Division of labour on the surface of bacteria
Heat-loving bacteria use various tiny surface hairs for movement and DNA reception
aduka, Agency Frankfurt am Main(www.aduka.de) für Goethe-Universität Frankfurt.
The bacteria Thermus thermophilus likes it hot. It was first discovered in the hot springs at Izu in Japan, where it thrives at an optimal temperature of about 65 degrees Celsius. Like all bacteria, Thermus thermophilus has developed mechanisms to adjust to changing environmental conditions. The bacteria changes its genetic material by exchanging DNA with other bacteria, or absorbing DNA fragments from its environment. These might come from dead bacteria cells, plants or animals. The bacteria incorporate the DNA fragments into their genetic material and keep it if the DNA proves useful.
Microbiologists at Goethe University led by Professor Beate Averhoff from the Molecular Microbiology & Bioenergetics of the Department of Molecular Biosciences together with a team of scientists led by Dr Vicky Gold from the “Living Systems” Institute of the University of Exeter in Great Britain have now studied the tiny hairs (called pili) on the surface of the Thermus bacteria. The scientists discovered that there are two types of pili with different functions. High-resolution electron microscope images from Great Britain allow thick and thin pili to be distinguished, and the Frankfurt scientists used biochemical and molecular biological methods to demonstrate that the thick pili are for DNA capture, and the thin pili for moving on surfaces.
“We want to find out exactly how Thermus thermophilus absorbs DNA from its environment using its pili, as the precise mechanism is unknown,” explains Professor Beate Averhoff from the Institute for Molecular Biosciences at Goethe University. “Through our most recent investigations we have learned that Thermus bacteria have distinct pili for motion. Therefore, the thick pili possibly serve the purpose of DNA absorption, which demonstrates how important this process is for the bacteria. In our structure analyses we also found an area on the thick pili where DNA could bind.”
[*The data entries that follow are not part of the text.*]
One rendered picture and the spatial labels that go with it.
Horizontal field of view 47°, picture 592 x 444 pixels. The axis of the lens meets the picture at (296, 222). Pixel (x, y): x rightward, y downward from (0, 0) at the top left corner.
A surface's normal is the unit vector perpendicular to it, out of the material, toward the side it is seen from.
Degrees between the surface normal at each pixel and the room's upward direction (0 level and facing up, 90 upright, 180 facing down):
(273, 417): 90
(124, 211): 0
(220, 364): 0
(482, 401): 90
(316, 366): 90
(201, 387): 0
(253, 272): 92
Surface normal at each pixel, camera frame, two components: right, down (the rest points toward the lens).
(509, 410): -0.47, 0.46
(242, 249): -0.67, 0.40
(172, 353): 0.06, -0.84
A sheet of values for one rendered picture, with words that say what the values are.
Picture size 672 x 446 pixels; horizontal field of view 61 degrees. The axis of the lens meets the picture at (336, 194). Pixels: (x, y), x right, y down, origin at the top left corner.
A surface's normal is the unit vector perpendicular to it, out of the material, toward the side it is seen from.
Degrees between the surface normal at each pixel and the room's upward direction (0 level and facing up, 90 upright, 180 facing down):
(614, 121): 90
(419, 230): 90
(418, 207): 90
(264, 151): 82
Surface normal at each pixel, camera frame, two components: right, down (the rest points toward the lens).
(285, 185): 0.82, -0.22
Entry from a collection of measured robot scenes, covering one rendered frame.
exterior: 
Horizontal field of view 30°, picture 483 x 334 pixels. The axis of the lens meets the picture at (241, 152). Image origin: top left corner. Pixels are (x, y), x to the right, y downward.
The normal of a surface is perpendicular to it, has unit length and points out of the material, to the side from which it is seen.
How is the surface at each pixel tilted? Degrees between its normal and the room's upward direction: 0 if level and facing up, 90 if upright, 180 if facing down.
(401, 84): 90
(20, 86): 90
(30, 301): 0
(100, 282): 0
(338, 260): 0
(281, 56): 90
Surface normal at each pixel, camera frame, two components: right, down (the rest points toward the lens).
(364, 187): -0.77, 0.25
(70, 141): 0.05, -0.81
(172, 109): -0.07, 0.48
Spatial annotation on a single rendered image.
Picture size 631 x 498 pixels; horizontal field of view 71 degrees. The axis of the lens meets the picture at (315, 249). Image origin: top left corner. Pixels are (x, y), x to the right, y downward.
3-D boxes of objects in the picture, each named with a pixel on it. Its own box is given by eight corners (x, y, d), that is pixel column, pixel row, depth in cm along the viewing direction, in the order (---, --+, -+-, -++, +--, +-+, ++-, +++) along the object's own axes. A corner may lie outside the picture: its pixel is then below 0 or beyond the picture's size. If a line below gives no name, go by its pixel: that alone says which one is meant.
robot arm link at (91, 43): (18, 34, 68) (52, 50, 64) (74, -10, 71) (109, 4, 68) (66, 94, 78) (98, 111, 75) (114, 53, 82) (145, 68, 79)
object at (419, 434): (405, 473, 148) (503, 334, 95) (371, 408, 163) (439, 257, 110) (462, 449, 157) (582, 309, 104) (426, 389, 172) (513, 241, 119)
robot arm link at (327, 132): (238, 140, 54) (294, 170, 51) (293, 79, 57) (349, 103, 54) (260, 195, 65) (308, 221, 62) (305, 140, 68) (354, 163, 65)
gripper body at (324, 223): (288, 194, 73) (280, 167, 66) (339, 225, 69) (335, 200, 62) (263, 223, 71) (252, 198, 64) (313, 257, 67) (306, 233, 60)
The interplay of electron microscopy and molecular biology also allowed the scientists to better understand the mechanics of the pili. For both motion and DNA absorption, pili have to be dynamic, i.e., able to be extended and retracted. “For the first time, the high resolution structure of both pili gave us insights not only into the structure of the pili, but also into the dynamics,” Averhoff explains.
Since pili are widespread and in pathogenic bacteria are also responsible for attaching to the host, this may lead to new points of attack for preventing infectious processes.